The buzz accompanying Canada’s Duvernay shale cranked up from a dull roar to something like the earsplitting decibel level of a jackhammer on Oct. 17.

That day, ExxonMobil Canada made $3.1 billion worth of noise by snatching up Calgary-based Celtic Exploration Ltd. The deal, which is subject to governmental approval, would give ExxonMobil Canada, a subsidiary of Exxon Mobil Corp., dominion over 545,000 net acres of the liquids-rich Montney shale.

It also includes 104,000 net acres of Alberta’s Duvernay, a play where recent well results have drawn keen attention, according to a new report by Wood Mackenzie.

Duvernay, located in an area where some of western Canada’s largest oil discoveries were first made, has the “potential to become one of North America’s most attractive liquids-rich plays,” said John Dunn, lead analyst of the Wood Mackenzie report.

Dunn analyzed Duvernay well test results, most from the Kaybob area in the northwest of the play. About 80 wells have been drilled, with Kaybob emerging as an early sweet spot.

“We believe that the rich-gas window will generate the strongest returns and be the focus of future activity, due to both high initial production rates and strong Canadian condensate prices,” he said.

But similar to the Eagle Ford and Utica shales, operators aren’t likely to target oil or dry-gas windows aggressively for now. Low gas prices and the true oil windows are less productive than initially anticipated.

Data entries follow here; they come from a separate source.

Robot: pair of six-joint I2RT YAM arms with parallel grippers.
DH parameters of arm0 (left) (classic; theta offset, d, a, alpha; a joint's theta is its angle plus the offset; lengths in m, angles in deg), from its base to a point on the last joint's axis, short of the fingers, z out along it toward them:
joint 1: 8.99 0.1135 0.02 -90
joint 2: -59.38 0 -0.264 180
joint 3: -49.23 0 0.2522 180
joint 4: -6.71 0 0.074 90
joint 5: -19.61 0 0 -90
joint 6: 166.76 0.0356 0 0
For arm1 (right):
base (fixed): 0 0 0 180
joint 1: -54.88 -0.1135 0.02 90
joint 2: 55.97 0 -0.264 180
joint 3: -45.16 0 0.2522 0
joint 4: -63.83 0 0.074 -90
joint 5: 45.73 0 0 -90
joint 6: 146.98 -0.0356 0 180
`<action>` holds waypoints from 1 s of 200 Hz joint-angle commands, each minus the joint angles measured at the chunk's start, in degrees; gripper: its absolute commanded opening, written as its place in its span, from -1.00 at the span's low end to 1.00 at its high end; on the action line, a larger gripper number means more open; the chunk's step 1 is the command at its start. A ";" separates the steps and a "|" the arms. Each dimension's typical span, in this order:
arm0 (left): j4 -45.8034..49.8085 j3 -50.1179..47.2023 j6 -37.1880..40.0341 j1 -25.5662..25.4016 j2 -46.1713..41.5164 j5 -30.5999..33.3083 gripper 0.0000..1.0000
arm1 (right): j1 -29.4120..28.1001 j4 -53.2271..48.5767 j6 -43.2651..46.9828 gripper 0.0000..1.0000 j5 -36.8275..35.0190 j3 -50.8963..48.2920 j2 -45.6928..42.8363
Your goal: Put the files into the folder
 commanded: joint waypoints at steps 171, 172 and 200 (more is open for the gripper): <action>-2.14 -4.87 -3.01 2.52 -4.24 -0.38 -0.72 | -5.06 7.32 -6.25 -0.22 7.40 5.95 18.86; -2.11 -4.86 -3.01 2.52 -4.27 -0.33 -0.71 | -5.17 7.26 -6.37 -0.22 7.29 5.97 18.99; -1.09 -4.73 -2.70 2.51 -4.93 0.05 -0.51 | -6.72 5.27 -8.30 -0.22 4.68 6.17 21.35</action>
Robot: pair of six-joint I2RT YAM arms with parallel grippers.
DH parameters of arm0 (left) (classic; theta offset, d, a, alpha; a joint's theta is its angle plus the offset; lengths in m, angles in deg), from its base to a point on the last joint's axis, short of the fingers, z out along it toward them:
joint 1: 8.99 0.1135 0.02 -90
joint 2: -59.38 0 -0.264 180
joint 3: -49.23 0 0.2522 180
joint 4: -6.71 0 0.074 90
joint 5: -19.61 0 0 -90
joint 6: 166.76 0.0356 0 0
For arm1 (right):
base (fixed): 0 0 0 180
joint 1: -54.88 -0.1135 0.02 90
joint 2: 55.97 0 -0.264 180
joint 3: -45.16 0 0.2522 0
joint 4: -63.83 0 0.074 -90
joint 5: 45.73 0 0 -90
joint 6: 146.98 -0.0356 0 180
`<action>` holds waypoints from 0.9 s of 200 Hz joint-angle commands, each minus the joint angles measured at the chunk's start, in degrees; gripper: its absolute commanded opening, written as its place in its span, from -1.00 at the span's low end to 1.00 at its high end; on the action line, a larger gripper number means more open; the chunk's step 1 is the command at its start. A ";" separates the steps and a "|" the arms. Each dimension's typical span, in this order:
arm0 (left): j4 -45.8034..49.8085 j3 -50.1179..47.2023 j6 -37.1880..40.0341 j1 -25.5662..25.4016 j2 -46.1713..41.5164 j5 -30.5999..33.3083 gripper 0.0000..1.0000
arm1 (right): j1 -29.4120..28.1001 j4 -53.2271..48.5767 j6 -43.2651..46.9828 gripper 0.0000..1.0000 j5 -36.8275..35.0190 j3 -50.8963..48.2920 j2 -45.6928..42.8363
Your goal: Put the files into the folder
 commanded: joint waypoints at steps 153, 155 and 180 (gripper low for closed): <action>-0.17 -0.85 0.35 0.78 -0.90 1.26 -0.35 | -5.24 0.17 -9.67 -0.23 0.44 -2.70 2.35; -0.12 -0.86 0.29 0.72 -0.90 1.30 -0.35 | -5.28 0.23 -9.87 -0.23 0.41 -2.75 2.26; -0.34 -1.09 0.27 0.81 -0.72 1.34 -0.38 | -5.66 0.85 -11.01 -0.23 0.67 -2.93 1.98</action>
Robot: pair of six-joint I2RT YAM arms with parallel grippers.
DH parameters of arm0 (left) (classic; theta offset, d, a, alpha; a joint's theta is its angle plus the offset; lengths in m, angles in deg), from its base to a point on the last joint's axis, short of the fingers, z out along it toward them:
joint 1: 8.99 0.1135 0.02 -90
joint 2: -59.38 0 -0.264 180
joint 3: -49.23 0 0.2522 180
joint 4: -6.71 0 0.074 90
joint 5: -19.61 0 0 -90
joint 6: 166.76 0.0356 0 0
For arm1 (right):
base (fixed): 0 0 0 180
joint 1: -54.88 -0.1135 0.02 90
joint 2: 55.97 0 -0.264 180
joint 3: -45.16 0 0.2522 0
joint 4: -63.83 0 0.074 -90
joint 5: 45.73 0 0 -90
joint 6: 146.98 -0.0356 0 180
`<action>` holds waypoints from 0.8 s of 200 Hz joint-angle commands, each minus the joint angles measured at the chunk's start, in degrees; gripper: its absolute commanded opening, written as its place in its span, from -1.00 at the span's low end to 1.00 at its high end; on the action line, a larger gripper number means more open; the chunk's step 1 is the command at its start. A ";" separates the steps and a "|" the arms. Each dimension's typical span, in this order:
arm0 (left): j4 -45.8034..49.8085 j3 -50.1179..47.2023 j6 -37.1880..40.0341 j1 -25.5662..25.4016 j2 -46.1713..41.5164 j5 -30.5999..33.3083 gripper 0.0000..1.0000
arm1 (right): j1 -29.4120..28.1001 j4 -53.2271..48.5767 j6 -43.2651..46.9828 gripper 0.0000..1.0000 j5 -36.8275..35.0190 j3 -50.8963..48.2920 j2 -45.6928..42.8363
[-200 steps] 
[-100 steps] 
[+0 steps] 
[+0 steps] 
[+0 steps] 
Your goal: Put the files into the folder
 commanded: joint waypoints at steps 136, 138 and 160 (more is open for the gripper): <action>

While the Duvernay has been known for some time as source rock for oil and gas, new estimates of its production are encouraging, Dunn said.

The Duvernay is part of a formation that includes the Muskwa shale. Last year, Muskwa had an estimated 25 Tcf of marketable natural gas, according to Canada’s Ministry of Energy and Mines.

Duvernay well tests have shown yields of 1.5 MMcf/d to 8 MMcf/d, with an associated liquids yield of 55 bbl/MMcf to 200 bbl/MMcf, according to production disclosures. A Yoho Resources’well produced 6 MMcf/d during a test period with 658 b/d of condensate.

The Duvernay play has a high quantity of condensate, which in Canada typically trades at a premium because of demand for diluents in the oil sands sector. Drilling should step up to the south as companies pick and choose the most valuable and rich areas to reap, he continued.

“There is no one strategy to extract value from other parts of the NGL barrel,” he explained.

Instead, operators must choose to invest in deep- or shallow-cut liquids extraction facilities, or send their gas to third-party plants, Dunn said. Though expensive, deep-cut facilities offer the ability to draw out greater amounts of ethane, propane and butane from the rich-gas stream.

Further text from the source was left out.